HEV4

47 19 7
                                    

Yoksa der miydin?
O damla, ben ise deniz..

Hev - 4.Bölüm

§

Belki de çok zaman almadı benden ama çok şey alıp götürmüştü. Gökyüzü tam anlamıyla kararmıştı. Terasın bahçesinden karanlık çöken gökyüzüne yıldızların merhametini izler gibi bakıyordum.

Aşkım'a haksızlık yapıp yapmadığımı uzun uzun düşündüm en küçük ayrıntıyı bile tartmıştım kafamda fakat bir yere vardım mı bilemiyordum. Bir çıkmazın içindeydim sanki elimi başıma atmış bir süre ovaladım. Ardından kollarımı bacaklarıma sarıp dizlerime yasladım başımı. Gözlerimi bu sefer çekirgelerin sesine yumdum. Bana eski günleri hatırlatıyordu çekirge sesleri.

O sırada yanımda ki hareketlilikle hızla soluma döndüm.

Zarin...

Bakışları elleri gibi birbirine tutunmuş kazağındaydı. Başı bu sebeple eğikti. Niye durup dururken yanıma gelmişti ki? Geldiğimde yüzüme bakmayan kendisiydi.

Başımı tekrar az önce baktığım yere çevirdim.Ona bakıp başımı çevirdiğimi görmemiş olmalıydı.

" Berfin.." Dedi ve uzun bir süre adımdan başka tek kelime etmedi.

" Ne diyeceksen de! " Dedim ona bakmadan fakat dinlediğimi belli eder gibi önüme çevirdim bakışlarımı. Geçmişimde onların yeri büyüktü, Aşkımla geçmişimizi yıkan çok olmuştu fakat kuran onlardı. Belki de bu yüzden gidememiştim kapı eşiğinde durup git diyen sesin yolundan.

" Berfin ben..ben biliyorum sen bana kızgınsın-"

" Kızgın falan değilim. " Dedim yanlış anlamasını istemezdim kırgındım sadece. Sahiden boyun eğip bilalle evleneceğimi mi düşünmüştü?Ve bunun için ağlamıştı. Bilali sevdiğini bilmiyordum bilseydim belki farklı olurdu.Ve bu yüzden burdaydım ya!

" Tamam değilsin..ama kırıldın...sen ben boyun eğersin diye düşündüm abimi unut-"

Hızla olduğum yerde doğrulup ona döndüm," Zarin!..." Dedim ve onu susturdum bunu konuşmasını istemiyordum. Bunu biri duysun ds istemiyorum o ulu orta yerde söylüyordu! " Öyle bir şey yok! O yıllar önce sadece senin uydurmandı! "

Sesinde ki şaşkınlık önce gözlerine vurdu fırçasını, " Uydurma mı? Tamam...fikrimi söyledim ama.." dedi geçmişe dem vurdu.

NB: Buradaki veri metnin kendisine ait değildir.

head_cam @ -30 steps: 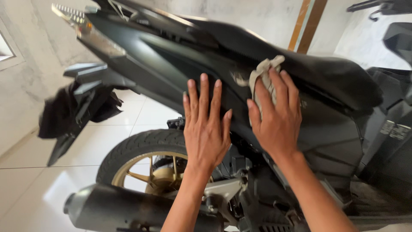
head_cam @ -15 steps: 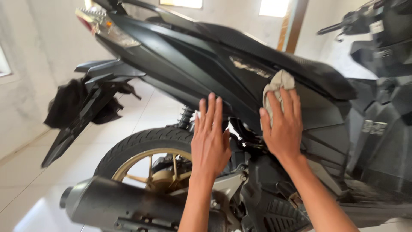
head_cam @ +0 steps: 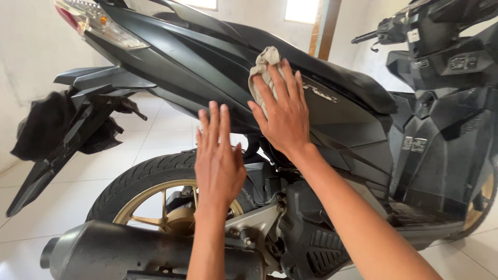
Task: The person wipes the exterior of a black scooter with a cloth, cleaning the seat, rear body panels, tail light, handlebars, dashboard, and rear wheel area. The person moves around the scooter to reach different sides and components.
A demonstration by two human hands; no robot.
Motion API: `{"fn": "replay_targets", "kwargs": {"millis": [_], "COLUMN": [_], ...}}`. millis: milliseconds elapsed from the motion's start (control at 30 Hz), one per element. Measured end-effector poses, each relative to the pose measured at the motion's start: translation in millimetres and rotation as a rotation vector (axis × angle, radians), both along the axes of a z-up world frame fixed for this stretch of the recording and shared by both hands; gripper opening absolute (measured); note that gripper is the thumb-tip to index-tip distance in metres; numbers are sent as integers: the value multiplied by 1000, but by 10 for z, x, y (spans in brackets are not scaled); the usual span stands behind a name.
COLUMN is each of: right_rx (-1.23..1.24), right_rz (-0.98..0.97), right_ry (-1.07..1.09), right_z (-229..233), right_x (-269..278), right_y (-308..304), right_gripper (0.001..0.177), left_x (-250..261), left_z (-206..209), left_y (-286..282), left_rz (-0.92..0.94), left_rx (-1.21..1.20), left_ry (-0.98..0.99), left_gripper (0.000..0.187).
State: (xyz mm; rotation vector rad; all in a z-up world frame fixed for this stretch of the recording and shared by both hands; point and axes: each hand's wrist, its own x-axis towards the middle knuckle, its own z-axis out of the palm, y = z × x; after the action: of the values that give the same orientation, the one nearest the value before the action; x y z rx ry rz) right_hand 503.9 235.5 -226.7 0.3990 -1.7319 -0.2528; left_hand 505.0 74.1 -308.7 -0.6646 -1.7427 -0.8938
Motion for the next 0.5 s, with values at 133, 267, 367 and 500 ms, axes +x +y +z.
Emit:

Olduğum yerden hızla doğruldum ve ayağa kalktım kalkmamla yanımda ki bana yaslı yastıkta yere düşmüştü.
" Aması falan yok! " Sesimi fısıltıyla kükrer gibiydi. " Sen yanlış anlamıştın ve hâlâ da öyle! Ben sana o gün de söyledim! Şimdi de değişen bir şey yok! Bunu böyle bil...bir daha da dillendirme!"

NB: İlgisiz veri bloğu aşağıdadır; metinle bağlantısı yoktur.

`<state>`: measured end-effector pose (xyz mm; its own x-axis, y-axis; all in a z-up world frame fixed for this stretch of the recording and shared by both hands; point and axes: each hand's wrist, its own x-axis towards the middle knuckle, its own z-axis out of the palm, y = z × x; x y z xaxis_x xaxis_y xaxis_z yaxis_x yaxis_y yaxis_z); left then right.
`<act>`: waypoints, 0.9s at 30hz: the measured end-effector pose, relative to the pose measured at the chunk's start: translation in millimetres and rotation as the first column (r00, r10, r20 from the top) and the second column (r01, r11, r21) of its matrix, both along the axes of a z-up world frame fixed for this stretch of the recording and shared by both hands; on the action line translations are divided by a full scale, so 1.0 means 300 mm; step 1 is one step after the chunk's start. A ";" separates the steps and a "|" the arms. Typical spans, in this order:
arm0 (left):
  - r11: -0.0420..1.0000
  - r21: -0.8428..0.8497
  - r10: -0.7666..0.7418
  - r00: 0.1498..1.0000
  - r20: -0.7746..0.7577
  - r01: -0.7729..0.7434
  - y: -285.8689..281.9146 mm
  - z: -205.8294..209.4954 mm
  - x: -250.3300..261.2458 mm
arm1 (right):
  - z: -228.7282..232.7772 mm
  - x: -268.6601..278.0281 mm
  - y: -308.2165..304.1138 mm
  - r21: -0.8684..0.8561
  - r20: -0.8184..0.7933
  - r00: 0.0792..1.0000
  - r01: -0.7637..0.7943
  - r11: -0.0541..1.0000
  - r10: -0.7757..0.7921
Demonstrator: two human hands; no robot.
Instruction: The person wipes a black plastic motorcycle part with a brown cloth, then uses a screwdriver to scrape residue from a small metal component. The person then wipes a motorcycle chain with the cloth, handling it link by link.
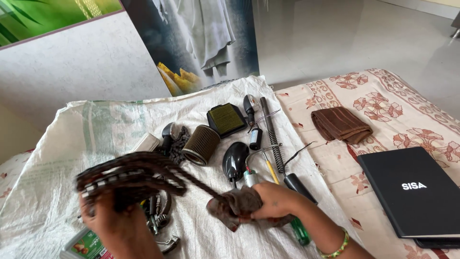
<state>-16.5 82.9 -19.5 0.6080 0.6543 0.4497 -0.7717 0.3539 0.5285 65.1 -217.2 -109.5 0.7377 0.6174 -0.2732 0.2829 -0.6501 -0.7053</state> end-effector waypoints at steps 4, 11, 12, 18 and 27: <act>0.995 0.065 0.072 0.997 0.036 -0.075 0.034 0.044 -0.017 | 0.011 0.024 -0.058 0.173 -0.069 0.987 0.153 0.973 -0.143; 0.950 0.278 0.161 0.986 -0.049 -0.142 0.003 0.037 0.004 | 0.047 0.016 -0.125 0.372 -0.007 0.969 0.232 0.899 -0.247; 0.935 0.332 0.156 0.986 -0.058 -0.128 -0.017 0.034 0.015 | 0.039 0.006 -0.120 0.480 -0.013 0.976 0.198 0.855 -0.218; 0.885 0.423 -0.141 0.977 -0.162 0.197 -0.164 0.009 0.055 | -0.030 -0.061 -0.006 0.667 0.110 0.972 0.082 0.740 -0.207; 0.868 0.430 -0.086 0.928 -0.362 0.248 -0.176 -0.047 0.049 | -0.051 0.007 0.026 0.198 -0.031 0.992 -0.115 0.973 0.124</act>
<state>-1.7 30.0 -33.7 0.8514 0.2956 0.4334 -0.4821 0.1154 0.8685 67.2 -209.4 -124.7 0.6456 0.7450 -0.1681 0.3169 -0.4616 -0.8286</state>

Deyip ona arkamı dönüp gidecektim ki gördüğüm yüz korku tüneline girmişim gibi hissettirdi. Korku tünelinden nefret ederdim. Kozan..

Bakışlarımı yere indirip odama ilerledim. Giderken kulağım gözüm bir yandan da arkamdaydı. Acaba duymuş muydu? Yerin kulağı vardı sonuçta! Ne zamandan beri ordaydı ve ben onu nasıl farketmemiştim?

Odama giden yola girerken ahşap kapıyı açıp öylece kaldım. Ve dinlemeye koyuldum.

Uzaktan adım sesleri hareketliydi ve ardından Zarin, " Kozan ağabey?" Dedi ve yerini az buçuk anladım. Kozan olduğu yerden hareketlenmezken, " Ne konuşuyordunuz?"

" Hiç öyle..."

" Ne öyle Zarin!" Dedi lafından bir şey anlamayışından ve dolandırmasından dolayı sinirlenmişti.